El último concierto de Newberry Consort en Bond Chapel en el campus de la Universidad de Chicago presentó música de los siglos XV y XVI y fue diseñado como una celebración del Renacimiento.
La directora artística Liza Malamut reunió un excelente grupo de músicos, incluido un cuarteto vocal integrado por Camila Parias, soprano; Laura Pudwell, mezzosoprano; Mateo Dean, tenor; e Ian R. Prichard, bajo. Ofrecieron una impresionante interpretación del motete “Alma redemptoris mater” de Jean de Ockeghem, creando una interpretación a capella bellamente equilibrada.
Particularmente llamativos fueron Mary Vanhoozer con la zanfona y Rotem Gilbert con la gaita. Crearon un sonido tentador en obras como “La dance de Cleves” del manuscrito “bassedanse” de Margarita de Austria. El laúd de Daniel Zanuttini-Frank era dulce y delicado y en “Departes vous male bouche” de Ockeghem su sonido era silencioso y bonito.
A lo largo de la velada, Malamut y Ben David Aronson (director ejecutivo de Newberry Consort) ofrecieron música tonificante para sackbut y trombones. Agregaron un elemento vigorizante que creó un brillo en la música. Las flautas dulces, incluida una tocada por Daniel Stillman, proporcionaron una ligereza encantadora. La música, 23 piezas en total, era una colección espléndida que mantenía su interés y mostraba cuán eficaces podían ser estos primeros instrumentos para crear música memorable.
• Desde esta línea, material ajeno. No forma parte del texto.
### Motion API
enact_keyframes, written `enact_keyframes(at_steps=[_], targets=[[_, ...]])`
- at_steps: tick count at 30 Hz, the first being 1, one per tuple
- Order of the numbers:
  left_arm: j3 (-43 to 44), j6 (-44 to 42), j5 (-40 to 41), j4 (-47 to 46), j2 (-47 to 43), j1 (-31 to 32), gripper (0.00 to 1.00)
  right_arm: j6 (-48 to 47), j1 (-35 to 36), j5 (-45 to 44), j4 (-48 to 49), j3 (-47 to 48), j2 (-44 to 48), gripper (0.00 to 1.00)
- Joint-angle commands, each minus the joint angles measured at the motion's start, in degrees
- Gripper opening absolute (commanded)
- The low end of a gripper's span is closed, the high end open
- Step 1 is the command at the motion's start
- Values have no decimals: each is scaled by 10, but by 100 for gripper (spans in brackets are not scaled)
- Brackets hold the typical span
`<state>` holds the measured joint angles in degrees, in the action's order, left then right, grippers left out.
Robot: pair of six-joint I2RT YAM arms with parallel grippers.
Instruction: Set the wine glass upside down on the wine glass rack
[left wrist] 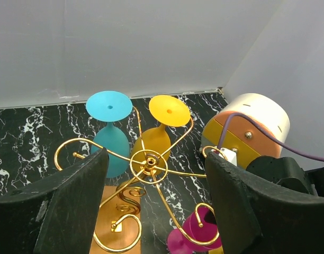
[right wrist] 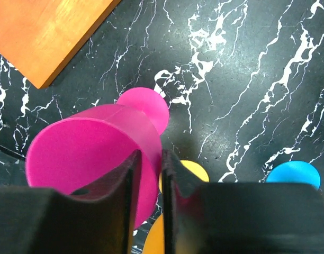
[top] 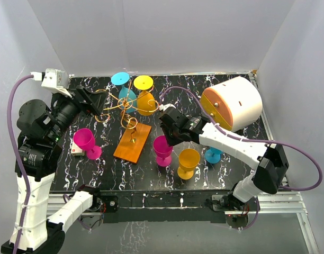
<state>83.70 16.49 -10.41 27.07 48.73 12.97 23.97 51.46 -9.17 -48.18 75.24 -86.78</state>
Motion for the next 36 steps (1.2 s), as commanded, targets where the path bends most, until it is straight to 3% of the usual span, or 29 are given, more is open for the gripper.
enact_keyframes(at_steps=[1, 4, 7, 14, 22, 32, 34, 36], targets=[[14, -11, 9, -13, -11, -2, 72, -22, 4, -18, 28, 29, 11, 13], [12, -11, 8, -19, -13, -2, 73, -22, 4, -43, 29, 30, 20, 0], [12, -11, -5, -24, -11, -2, 75, -15, 4, -71, 40, 28, 42, 0], [6, -10, -22, -50, -2, -2, 99, 11, 4, -150, 119, -21, 147, 0], [-18, 24, -26, -111, 14, -2, 99, 60, 4, -262, 151, -66, 276, 0], [-38, 103, -146, -212, 52, -2, 99, 94, 4, -342, 246, -95, 434, 0], [-54, 136, -140, -250, 49, -2, 99, 85, 4, -344, 290, -105, 459, 0], [-87, 209, -71, -282, 36, -2, 99, 70, 4, -343, 356, -122, 479, 0]])
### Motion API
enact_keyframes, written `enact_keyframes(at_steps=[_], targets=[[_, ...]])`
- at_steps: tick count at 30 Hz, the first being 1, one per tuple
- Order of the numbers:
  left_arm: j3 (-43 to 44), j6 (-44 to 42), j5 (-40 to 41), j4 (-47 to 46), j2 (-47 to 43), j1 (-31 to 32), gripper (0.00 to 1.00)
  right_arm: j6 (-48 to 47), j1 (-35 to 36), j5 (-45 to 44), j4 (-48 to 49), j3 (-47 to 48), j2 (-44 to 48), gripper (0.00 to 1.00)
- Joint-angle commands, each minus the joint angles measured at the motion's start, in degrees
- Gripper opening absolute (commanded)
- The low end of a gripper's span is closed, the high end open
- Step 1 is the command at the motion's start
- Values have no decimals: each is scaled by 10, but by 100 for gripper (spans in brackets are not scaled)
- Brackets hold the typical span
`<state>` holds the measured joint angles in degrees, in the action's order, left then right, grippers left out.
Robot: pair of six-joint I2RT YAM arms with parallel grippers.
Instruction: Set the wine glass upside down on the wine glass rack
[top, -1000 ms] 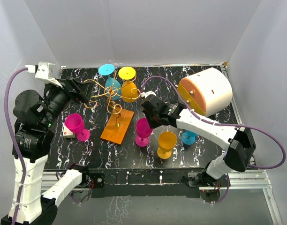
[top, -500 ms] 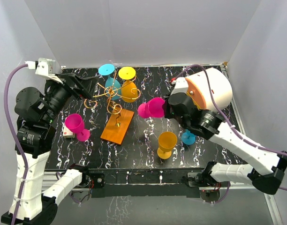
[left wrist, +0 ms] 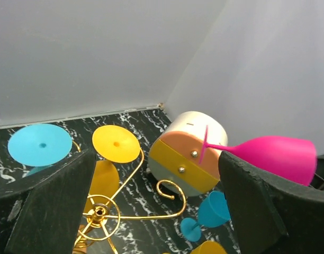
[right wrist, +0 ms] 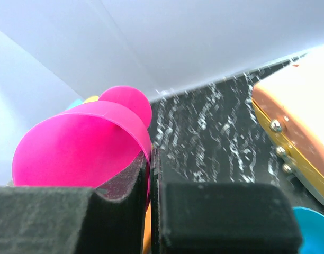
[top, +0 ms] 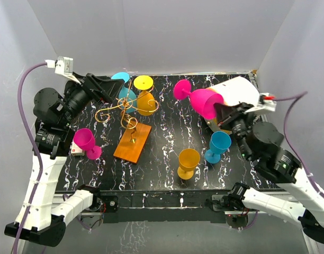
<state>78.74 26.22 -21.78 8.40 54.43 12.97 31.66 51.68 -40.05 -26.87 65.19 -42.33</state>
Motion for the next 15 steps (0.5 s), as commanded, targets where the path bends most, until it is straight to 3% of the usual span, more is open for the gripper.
enact_keyframes(at_steps=[1, 5, 10, 15], targets=[[-57, 159, 68, -119, -30, -2, 99, -16, 2, -31, 187, -30, 40, 0], [-80, 219, 99, -152, -43, -2, 99, -34, 2, 20, 326, -35, 22, 0], [-98, 301, 75, -191, -48, -2, 99, -33, 1, 85, 372, 5, -43, 0], [-136, 437, 23, -263, -39, -2, 94, -7, 2, 125, 442, -11, -68, 0]])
Una cosa que Newberry Consort hace muy bien es colocar su música en un contexto histórico. Los comentarios hablados, así como las notas del programa, lo transportan a otro lugar y momento, a menudo con especificidad. En esta ocasión quisieron resaltar la interconexión entre las nuevas tecnologías del Renacimiento y los cambios que se estaban produciendo en el mundo de la música. Este es un tema enorme y sería injusto decir que lo manejaron más que de la manera más superficial. La mayoría de los textos interpretados tenían poco que ver con los avances en tecnología y ciencia y, en cambio, trataban sobre religión o amor, lo que limitaba su capacidad para expresar su punto. Las imágenes proyectadas, aunque a menudo científicas, en su mayoría no tenían conexión con la música.
Leonardo da Vinci fue mencionado varias veces en las notas del programa, así como en el comentario hablado, pero no se mencionó que fuera un músico hábil, inventor de instrumentos musicales o compositor. Para algunos, el propio Da Vinci podría ser visto como la encarnación de la tesis de la noche, pero ni siquiera eso está claro. Cuando Miguel Ángel se burló de que Da Vinci era “ese lirista de Milán”, no estaba siendo elogioso. No todos, ni siquiera los héroes del Renacimiento, creían que la música fuera una práctica tan elevada como la pintura o la ciencia.
Entonces, al final, la idea quedó realmente como una sugerencia tentadora, una que muchas personas pueden tener en el fondo de sus mentes como algo interesante para contemplar. Eso en sí mismo es una excelente experiencia para agregar a una velada de música.